For me, the ultimate core of the workers’ inquiry is the conviction that whoever wants to change the world must learn with the working class and its struggles, rather than preaching to it.
- Paulo Galo, interview in this issue.

Every single working person has a unique understanding of capitalism constantly growing inside their head. This understanding is generated by our daily experiences of work, life, and conflict. The collective knowledge of the working class is a vast subterranean intellect: billions of different perspectives on everyday processes that, taken together, tell the story of the material base of society. But this knowledge is repressed. The ruling class can’t cope with the reality it reveals. They can’t handle the ways it helps us understand the nature of exploitation and the possibility of liberation. And so, working-class voices are silenced, both through the direct control of media platforms, and the indirect control of ideology and narrative. We end up thinking our stories don’t matter, and that nobody is interested in what we know.

When we do hear from the workplace, the stories are often not our own: we might get a press release from a union staffer, an article written by a journalist, or the outcomes of academic research. Rather than us talking to each other about how we can organise ourselves, we hear reports produced by others, directed towards other objectives. But what would happen if we used this underground knowledge for our own ends? This is the question that sparked Marx’s project of workers’ inquiry, and it is one we still ask today.

The task of turning this knowledge into a weapon begins with sharing worker writing, because it’s only by thinking through and sharing our specific experiences that we can start to undo the repression of our perspective. The actual content of this writing is vitally important because it is the material detail of how our class is composed in capitalism right now. It gives us the kind of concrete understanding of what’s going on in our workplaces and neighbourhoods that is necessary to build a mass working class movement. But it’s not just about the content: the actual process of writing itself also changes us. When we take our own experiences seriously and generate ideas through the hard graft of trying to understand and change the world, we come out the other end a changed person.

The effects of inquiry on the individual are multiplied at the collective level. A movement that conducts and shares inquiries learns more, faster, and produces new forms of subjectivity in the process. Notes From Below tries to be an infrastructure that supports this class-wide process of circulating struggles, developing alternative leaderships, and bridging the gaps between different parts of our class. We want to be a conveyor belt that takes messages back and forth between different points of class struggle, and in the process, to help prepare the ground for a subjective political recomposition of the working class as a force for revolution.

Inquiry and Revolution

Our emphasis on workers’ inquiry as a political method also relates to our theory of revolution. Unlike those who push electoralist, bureaucratic, or elitist theories of revolution, we do not see communist revolution as a process that can be carried out by a small, privileged group from the top down. It is only working class mass self-organisation that can carry out the kind of revolutionary transformation that we need. No one can act on our behalf or in our name. We must be able to fight and transform society ourselves, otherwise, the prospects of any revolutionary period are doomed.

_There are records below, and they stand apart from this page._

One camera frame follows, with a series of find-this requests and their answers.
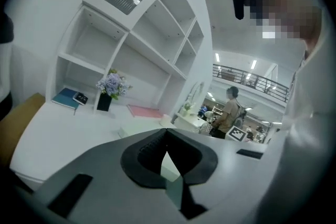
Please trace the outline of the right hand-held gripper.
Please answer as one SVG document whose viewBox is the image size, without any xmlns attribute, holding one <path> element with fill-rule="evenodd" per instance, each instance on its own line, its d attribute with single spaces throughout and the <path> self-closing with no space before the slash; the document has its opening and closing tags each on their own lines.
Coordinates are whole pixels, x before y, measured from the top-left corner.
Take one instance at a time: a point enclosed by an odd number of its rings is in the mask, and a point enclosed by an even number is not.
<svg viewBox="0 0 336 224">
<path fill-rule="evenodd" d="M 232 126 L 227 132 L 227 139 L 236 142 L 243 142 L 246 136 L 247 133 L 236 126 Z"/>
</svg>

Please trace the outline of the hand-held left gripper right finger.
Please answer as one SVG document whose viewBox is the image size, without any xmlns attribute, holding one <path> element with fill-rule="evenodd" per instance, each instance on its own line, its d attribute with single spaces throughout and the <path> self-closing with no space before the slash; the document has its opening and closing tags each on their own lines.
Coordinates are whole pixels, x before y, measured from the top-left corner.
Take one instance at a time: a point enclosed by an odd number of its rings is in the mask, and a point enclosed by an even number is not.
<svg viewBox="0 0 336 224">
<path fill-rule="evenodd" d="M 261 199 L 256 176 L 265 144 L 168 129 L 168 153 L 180 177 L 167 194 L 180 204 L 167 224 L 252 224 Z"/>
</svg>

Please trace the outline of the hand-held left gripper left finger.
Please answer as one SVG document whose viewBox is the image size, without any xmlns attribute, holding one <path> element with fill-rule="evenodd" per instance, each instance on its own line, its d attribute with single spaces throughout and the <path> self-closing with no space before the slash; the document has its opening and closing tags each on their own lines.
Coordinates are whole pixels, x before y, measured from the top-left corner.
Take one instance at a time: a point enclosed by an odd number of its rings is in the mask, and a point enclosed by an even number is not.
<svg viewBox="0 0 336 224">
<path fill-rule="evenodd" d="M 73 224 L 184 224 L 164 189 L 143 188 L 123 171 L 121 156 L 130 145 L 156 133 L 138 133 L 95 146 L 50 176 L 33 197 L 48 207 L 74 178 L 92 179 L 66 220 Z"/>
</svg>

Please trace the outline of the light green folder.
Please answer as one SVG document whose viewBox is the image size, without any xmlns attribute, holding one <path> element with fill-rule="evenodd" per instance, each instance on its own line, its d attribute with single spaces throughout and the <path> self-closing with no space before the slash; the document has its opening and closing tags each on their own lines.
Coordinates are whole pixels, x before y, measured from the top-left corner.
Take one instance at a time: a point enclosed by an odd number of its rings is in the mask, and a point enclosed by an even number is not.
<svg viewBox="0 0 336 224">
<path fill-rule="evenodd" d="M 161 126 L 160 124 L 128 125 L 120 127 L 120 129 L 118 130 L 118 135 L 120 138 L 126 138 L 138 133 L 143 133 L 162 128 L 163 126 Z"/>
</svg>

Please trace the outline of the white shelf cabinet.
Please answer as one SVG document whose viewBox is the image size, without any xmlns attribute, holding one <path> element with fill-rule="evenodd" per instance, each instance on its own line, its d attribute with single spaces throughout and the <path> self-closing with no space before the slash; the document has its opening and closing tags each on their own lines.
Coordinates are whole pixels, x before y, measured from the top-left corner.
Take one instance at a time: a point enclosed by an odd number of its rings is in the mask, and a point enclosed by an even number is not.
<svg viewBox="0 0 336 224">
<path fill-rule="evenodd" d="M 76 113 L 99 114 L 96 84 L 116 70 L 131 85 L 114 101 L 174 115 L 204 78 L 192 78 L 207 33 L 200 0 L 82 0 L 57 48 L 46 88 L 88 97 Z"/>
</svg>

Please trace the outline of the white desk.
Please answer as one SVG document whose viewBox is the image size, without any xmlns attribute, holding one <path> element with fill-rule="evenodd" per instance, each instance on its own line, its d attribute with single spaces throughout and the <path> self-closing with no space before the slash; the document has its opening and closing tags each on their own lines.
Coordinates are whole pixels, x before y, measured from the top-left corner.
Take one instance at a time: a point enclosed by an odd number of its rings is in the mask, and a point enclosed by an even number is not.
<svg viewBox="0 0 336 224">
<path fill-rule="evenodd" d="M 10 169 L 36 190 L 56 171 L 85 151 L 120 139 L 122 126 L 159 124 L 158 118 L 134 117 L 127 106 L 111 104 L 108 112 L 72 110 L 45 103 L 24 130 Z"/>
</svg>

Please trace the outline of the black balcony railing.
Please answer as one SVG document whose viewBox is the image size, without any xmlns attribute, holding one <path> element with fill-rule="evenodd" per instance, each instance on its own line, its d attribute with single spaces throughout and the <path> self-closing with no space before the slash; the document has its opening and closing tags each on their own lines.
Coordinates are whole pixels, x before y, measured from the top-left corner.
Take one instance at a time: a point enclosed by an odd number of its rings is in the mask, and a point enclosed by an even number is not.
<svg viewBox="0 0 336 224">
<path fill-rule="evenodd" d="M 213 64 L 213 77 L 241 84 L 287 103 L 289 88 L 269 78 L 247 71 Z"/>
</svg>

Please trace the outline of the small potted plant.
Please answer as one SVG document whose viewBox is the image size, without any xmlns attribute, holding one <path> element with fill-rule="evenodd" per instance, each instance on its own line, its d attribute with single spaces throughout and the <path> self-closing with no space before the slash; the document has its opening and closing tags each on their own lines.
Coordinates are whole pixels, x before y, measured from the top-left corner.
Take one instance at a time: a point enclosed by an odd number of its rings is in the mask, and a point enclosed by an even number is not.
<svg viewBox="0 0 336 224">
<path fill-rule="evenodd" d="M 195 103 L 193 102 L 185 102 L 183 106 L 181 107 L 181 114 L 183 116 L 187 116 L 191 113 L 192 108 L 194 107 Z"/>
</svg>

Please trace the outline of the oval vanity mirror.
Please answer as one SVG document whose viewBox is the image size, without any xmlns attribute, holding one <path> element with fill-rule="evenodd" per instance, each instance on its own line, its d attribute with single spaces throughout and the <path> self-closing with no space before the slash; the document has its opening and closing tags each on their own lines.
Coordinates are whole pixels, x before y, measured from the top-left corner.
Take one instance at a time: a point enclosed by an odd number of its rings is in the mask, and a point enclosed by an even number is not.
<svg viewBox="0 0 336 224">
<path fill-rule="evenodd" d="M 201 95 L 201 93 L 203 92 L 203 88 L 204 88 L 204 82 L 195 83 L 186 101 L 195 103 L 197 99 L 199 98 L 199 96 Z"/>
</svg>

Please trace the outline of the cream cylindrical cup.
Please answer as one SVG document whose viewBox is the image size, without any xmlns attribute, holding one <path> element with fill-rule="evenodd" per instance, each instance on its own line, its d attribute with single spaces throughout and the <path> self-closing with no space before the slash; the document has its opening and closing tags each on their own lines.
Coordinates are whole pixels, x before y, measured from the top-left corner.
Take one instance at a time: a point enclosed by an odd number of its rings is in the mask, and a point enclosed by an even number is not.
<svg viewBox="0 0 336 224">
<path fill-rule="evenodd" d="M 171 125 L 171 117 L 170 117 L 169 115 L 167 115 L 167 114 L 164 114 L 164 115 L 161 117 L 159 123 L 160 123 L 162 126 L 165 126 L 165 127 L 168 126 L 168 127 L 169 127 L 169 126 Z"/>
</svg>

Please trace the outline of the black vase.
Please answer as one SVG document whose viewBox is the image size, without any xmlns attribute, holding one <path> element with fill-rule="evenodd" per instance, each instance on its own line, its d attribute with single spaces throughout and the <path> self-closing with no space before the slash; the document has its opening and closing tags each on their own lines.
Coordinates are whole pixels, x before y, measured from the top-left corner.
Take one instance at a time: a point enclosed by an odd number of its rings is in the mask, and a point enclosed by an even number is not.
<svg viewBox="0 0 336 224">
<path fill-rule="evenodd" d="M 111 101 L 112 97 L 110 97 L 107 93 L 100 94 L 99 101 L 97 104 L 97 110 L 108 112 Z"/>
</svg>

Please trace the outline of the pink notebook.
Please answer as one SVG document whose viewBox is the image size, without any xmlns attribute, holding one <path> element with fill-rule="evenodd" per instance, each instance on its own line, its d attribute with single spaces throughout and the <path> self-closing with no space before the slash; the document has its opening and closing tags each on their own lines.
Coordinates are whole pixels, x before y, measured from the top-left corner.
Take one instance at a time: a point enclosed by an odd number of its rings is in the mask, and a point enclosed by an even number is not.
<svg viewBox="0 0 336 224">
<path fill-rule="evenodd" d="M 158 119 L 162 117 L 162 114 L 156 109 L 144 108 L 136 105 L 127 105 L 127 107 L 134 117 L 158 118 Z"/>
</svg>

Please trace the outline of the black spiral notepad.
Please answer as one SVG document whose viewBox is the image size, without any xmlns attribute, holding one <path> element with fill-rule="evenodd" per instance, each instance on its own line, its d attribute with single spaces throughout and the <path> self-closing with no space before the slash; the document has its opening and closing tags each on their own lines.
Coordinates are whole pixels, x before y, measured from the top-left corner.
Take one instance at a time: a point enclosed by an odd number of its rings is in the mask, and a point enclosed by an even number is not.
<svg viewBox="0 0 336 224">
<path fill-rule="evenodd" d="M 85 105 L 88 101 L 88 97 L 81 92 L 76 92 L 72 99 L 80 105 Z"/>
</svg>

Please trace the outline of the blue notebook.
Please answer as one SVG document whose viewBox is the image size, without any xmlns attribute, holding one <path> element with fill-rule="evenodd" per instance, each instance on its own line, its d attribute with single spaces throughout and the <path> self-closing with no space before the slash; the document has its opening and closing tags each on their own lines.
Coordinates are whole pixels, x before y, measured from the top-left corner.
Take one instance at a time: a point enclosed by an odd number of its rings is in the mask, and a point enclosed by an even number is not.
<svg viewBox="0 0 336 224">
<path fill-rule="evenodd" d="M 76 93 L 77 92 L 72 89 L 63 88 L 56 96 L 53 97 L 51 101 L 53 103 L 76 110 L 79 106 L 79 103 L 73 99 Z"/>
</svg>

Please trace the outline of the blue flower bouquet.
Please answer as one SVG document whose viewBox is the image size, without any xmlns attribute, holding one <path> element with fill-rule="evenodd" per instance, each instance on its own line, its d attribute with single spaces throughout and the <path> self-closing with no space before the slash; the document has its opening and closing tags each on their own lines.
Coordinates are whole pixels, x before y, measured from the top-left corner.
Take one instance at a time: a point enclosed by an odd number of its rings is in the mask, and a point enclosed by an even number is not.
<svg viewBox="0 0 336 224">
<path fill-rule="evenodd" d="M 117 74 L 107 75 L 96 83 L 96 87 L 101 93 L 107 93 L 112 99 L 118 100 L 123 97 L 132 88 L 126 81 L 125 77 L 122 79 Z"/>
</svg>

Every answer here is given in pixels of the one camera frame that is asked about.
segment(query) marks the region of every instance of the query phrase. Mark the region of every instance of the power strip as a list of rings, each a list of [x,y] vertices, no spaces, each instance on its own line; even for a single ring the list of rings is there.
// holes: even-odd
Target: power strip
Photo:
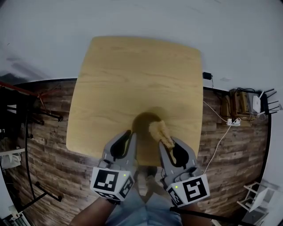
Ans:
[[[232,120],[231,118],[229,118],[226,124],[228,126],[231,126],[231,125],[232,126],[240,126],[241,125],[241,121],[240,121],[240,119],[236,119],[236,121],[235,121],[235,120]]]

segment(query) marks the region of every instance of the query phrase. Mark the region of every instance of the table top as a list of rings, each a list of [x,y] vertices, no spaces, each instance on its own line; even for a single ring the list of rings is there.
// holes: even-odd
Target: table top
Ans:
[[[96,37],[85,55],[73,94],[67,148],[96,158],[127,129],[138,134],[137,161],[160,166],[151,121],[164,120],[170,134],[196,156],[203,115],[200,52],[149,38]]]

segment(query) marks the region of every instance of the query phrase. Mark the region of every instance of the wooden floor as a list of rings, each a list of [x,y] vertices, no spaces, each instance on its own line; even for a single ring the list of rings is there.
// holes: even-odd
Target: wooden floor
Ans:
[[[98,160],[66,148],[66,131],[69,109],[75,81],[27,84],[29,90],[44,91],[54,86],[62,90],[48,96],[44,102],[54,113],[63,116],[62,122],[43,117],[45,125],[32,124],[29,130],[34,138],[28,140],[28,160],[33,184],[39,181],[45,189],[63,197],[57,202],[45,196],[27,208],[24,213],[35,226],[68,225],[71,219],[91,204],[97,196],[90,191],[92,167]],[[217,112],[219,99],[212,91],[204,90],[204,100]],[[245,197],[243,185],[253,182],[260,174],[267,142],[267,120],[254,122],[251,127],[232,127],[207,170],[211,196],[199,202],[206,213],[232,216],[240,207],[237,200]],[[203,126],[198,162],[204,170],[212,157],[218,141],[227,126],[206,105],[203,105]],[[19,190],[22,204],[32,200],[25,167],[22,165],[7,170],[14,187]],[[42,192],[35,186],[36,196]]]

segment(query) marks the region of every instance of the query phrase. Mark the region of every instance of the wooden table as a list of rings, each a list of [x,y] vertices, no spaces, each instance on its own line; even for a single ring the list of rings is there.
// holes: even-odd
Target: wooden table
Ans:
[[[138,163],[160,166],[157,143],[148,133],[149,122],[164,120],[171,135],[197,155],[202,114],[203,80],[197,49],[148,38],[96,37],[76,82],[67,148],[101,158],[111,138],[132,129],[138,133]]]

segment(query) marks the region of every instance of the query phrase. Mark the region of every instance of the white cable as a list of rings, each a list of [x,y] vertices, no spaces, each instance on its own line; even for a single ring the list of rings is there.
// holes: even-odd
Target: white cable
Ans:
[[[224,120],[220,115],[217,114],[217,116],[218,116],[219,118],[221,118],[223,121],[227,122],[227,121]]]
[[[224,136],[223,136],[223,137],[220,139],[220,141],[218,142],[218,144],[217,144],[217,146],[216,146],[216,149],[215,149],[215,151],[214,151],[214,154],[213,154],[211,160],[209,161],[209,163],[207,164],[207,167],[206,167],[205,171],[203,172],[203,174],[205,174],[205,172],[207,171],[207,168],[208,168],[209,164],[211,163],[211,161],[213,160],[213,158],[214,158],[214,156],[215,156],[215,154],[216,154],[216,151],[217,151],[217,149],[218,149],[218,146],[219,146],[220,142],[221,142],[222,139],[226,136],[226,134],[228,133],[228,131],[230,130],[230,128],[231,128],[231,126],[234,124],[234,122],[229,126],[229,128],[227,129],[227,131],[226,131],[226,133],[224,134]]]

Collectively, under capitalism, workers perform vital functions at different points of production, reproduction, and circulation. Conversely, to build a communist economy, it would be necessary to find ways to collectively hold and analyse the mass of technical knowledge currently atomised across individual workers and workplaces. Think, for example, of just one object we will likely still need in a new, communist society: a bus. Just one part of that bus, the wheel, is made up of dozens of components: spokes, bearings, ball joints, a tyre, rotors, valves and more. Each of these components must be made correctly, or the wheel as a whole will be jeopardised. Many of these components will likely be produced using machines that themselves are made up of hundreds, if not thousands, of other components. The thousands of productive processes to make these parts also depend on whole other chains of other activity: logistics work that can transport the various material and components for construction; the engineers and tradespeople that repair the various parts of these factories, trucks and ships as they are worn down; the schools that take care of these workers’ children so that they can engage in these processes; the agricultural labour that keeps the masses of people involved in these processes fed and energised each day. In this vein, issues #18 and #23 of Notes From Below platformed workers across our food economies and infrastructural sectors, respectively, documenting how they have begun to envision and organise for the transformation of their collective labour processes in the midst of declining state provision and accelerating logistical collapse that is reshaping the basic conditions of their work.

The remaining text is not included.